[Exercise directions] Among the records below, find the line that has "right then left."; from there, give the lines again exactly, and stop after the line that has "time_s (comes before".

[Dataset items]
* * * * * * * * *
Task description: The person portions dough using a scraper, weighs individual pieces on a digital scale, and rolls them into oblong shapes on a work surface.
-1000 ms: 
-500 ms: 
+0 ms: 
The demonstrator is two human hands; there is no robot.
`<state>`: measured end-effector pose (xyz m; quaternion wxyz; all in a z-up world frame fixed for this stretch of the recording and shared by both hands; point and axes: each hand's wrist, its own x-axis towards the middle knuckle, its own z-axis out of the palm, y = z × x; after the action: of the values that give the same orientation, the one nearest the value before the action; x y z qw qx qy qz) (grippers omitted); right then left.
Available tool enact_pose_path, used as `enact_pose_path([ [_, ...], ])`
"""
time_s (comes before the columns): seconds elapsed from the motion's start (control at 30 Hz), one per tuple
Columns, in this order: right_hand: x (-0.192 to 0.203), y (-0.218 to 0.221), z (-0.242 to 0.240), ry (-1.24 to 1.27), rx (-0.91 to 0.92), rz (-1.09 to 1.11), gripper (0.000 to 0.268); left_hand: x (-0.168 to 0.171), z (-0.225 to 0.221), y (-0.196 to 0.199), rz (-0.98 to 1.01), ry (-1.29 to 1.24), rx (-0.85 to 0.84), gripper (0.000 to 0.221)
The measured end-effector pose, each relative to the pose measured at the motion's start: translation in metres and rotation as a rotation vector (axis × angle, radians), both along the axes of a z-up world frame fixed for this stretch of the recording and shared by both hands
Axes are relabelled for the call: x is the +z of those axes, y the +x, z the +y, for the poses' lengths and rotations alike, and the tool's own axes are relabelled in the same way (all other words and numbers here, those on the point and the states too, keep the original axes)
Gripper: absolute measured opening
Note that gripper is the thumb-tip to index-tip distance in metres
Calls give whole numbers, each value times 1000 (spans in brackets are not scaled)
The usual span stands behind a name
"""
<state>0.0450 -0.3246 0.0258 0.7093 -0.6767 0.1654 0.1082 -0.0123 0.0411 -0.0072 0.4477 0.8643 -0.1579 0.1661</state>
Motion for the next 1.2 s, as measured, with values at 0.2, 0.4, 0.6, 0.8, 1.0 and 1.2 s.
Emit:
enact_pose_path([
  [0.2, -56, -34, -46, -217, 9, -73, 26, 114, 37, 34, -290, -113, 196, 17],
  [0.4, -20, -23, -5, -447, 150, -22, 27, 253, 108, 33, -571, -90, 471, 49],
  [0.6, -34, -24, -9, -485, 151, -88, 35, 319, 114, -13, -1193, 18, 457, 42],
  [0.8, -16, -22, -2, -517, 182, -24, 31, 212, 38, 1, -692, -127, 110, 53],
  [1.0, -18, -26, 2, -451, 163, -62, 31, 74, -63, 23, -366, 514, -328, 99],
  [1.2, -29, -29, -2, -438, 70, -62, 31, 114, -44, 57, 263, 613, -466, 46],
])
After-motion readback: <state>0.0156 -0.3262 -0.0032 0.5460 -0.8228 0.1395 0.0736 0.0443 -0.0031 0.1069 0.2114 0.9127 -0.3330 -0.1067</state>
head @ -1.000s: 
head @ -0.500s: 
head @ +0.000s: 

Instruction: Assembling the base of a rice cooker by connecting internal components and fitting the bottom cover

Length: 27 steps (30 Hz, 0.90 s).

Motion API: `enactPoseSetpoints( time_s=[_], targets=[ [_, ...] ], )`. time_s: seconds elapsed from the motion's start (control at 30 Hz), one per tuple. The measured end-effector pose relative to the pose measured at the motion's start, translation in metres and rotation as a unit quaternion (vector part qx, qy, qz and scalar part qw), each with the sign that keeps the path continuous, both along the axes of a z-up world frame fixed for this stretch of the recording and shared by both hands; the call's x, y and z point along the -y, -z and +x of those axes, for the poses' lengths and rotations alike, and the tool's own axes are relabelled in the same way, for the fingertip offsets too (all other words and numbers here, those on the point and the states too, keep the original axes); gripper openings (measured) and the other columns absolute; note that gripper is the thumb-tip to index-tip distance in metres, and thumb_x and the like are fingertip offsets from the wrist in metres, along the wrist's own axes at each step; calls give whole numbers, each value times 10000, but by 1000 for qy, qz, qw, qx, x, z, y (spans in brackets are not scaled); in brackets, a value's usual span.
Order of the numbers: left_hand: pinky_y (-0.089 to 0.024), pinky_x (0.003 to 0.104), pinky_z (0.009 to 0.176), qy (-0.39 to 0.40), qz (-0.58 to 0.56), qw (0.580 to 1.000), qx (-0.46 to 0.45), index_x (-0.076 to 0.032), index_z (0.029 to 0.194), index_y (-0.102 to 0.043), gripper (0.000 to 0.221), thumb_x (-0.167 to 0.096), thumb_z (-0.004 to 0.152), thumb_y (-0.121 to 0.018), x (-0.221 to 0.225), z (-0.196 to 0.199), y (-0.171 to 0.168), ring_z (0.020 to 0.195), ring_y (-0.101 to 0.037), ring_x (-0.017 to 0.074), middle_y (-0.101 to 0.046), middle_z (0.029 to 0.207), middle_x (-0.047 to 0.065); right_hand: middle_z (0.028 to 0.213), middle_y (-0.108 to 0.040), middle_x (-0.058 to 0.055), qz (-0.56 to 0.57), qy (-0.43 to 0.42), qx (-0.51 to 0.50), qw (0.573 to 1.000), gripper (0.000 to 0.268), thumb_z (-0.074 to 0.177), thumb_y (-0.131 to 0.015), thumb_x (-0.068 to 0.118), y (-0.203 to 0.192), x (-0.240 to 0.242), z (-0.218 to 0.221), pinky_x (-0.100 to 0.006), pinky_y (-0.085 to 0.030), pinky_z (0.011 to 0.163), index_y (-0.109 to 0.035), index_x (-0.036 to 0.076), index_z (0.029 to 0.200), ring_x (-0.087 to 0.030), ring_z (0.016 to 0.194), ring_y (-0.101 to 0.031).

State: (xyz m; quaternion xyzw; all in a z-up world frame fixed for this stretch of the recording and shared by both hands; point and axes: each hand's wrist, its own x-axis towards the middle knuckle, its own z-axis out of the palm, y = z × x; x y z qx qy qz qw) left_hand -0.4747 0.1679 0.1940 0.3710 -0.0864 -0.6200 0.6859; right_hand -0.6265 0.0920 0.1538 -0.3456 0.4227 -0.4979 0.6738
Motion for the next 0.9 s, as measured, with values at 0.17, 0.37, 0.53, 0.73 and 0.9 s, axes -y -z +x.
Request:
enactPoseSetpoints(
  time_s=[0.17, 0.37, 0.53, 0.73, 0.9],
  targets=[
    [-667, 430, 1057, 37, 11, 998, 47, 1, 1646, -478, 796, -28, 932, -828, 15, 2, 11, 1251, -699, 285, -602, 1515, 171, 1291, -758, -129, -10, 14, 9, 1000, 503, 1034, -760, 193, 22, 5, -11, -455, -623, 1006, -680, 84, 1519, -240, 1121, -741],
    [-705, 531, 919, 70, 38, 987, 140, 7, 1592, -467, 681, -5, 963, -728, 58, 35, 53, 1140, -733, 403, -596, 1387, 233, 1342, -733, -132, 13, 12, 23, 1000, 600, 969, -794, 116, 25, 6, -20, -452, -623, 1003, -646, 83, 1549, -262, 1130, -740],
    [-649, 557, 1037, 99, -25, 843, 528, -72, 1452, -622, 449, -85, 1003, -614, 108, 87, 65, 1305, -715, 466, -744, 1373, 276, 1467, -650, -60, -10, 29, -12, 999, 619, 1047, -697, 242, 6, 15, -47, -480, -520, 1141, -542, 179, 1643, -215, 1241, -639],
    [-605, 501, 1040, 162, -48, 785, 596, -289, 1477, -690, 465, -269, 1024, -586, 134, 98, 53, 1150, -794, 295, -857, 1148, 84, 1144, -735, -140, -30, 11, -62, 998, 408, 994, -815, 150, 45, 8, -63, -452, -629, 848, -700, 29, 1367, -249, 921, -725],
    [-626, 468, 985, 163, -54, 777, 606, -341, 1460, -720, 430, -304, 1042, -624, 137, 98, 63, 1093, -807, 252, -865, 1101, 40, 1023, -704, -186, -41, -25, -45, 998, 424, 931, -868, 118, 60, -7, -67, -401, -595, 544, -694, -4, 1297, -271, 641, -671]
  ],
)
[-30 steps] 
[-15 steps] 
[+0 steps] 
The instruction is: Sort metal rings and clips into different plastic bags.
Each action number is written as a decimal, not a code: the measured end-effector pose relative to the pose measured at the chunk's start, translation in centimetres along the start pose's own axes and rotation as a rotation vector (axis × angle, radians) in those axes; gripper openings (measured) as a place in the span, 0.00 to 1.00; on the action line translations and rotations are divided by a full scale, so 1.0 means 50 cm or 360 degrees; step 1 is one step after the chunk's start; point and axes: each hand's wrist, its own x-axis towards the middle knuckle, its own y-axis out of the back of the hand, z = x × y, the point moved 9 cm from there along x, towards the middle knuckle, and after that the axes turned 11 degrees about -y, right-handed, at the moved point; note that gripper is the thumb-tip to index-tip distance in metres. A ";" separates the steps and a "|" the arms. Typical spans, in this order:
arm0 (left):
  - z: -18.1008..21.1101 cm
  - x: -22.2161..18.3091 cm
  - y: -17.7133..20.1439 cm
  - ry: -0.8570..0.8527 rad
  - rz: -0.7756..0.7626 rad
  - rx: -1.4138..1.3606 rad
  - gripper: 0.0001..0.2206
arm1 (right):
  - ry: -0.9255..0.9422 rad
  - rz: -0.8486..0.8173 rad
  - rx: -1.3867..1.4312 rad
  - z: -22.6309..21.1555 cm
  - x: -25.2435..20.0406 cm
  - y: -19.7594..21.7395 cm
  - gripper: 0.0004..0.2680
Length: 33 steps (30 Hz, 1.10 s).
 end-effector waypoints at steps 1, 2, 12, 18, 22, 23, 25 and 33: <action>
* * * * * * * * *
[Task result]
`<state>`: measured end-effector pose (xyz m; quaternion wxyz; all in a z-up world frame fixed for this stretch of the recording and shared by both hands; point and axes: each hand's wrist, its own x-axis towards the middle knuckle, its own z-axis out of the palm, y = z × x; after the action: of the values that give the same orientation, the one nearest the value before the action; x y z qw qx qy qz) (grippers omitted); right then left.
Available tool enact_pose_path, used as `enact_pose_path([ [_, ...], ])`
"""
time_s (comes before the columns): seconds elapsed from the motion's start (control at 30 Hz), one per tuple

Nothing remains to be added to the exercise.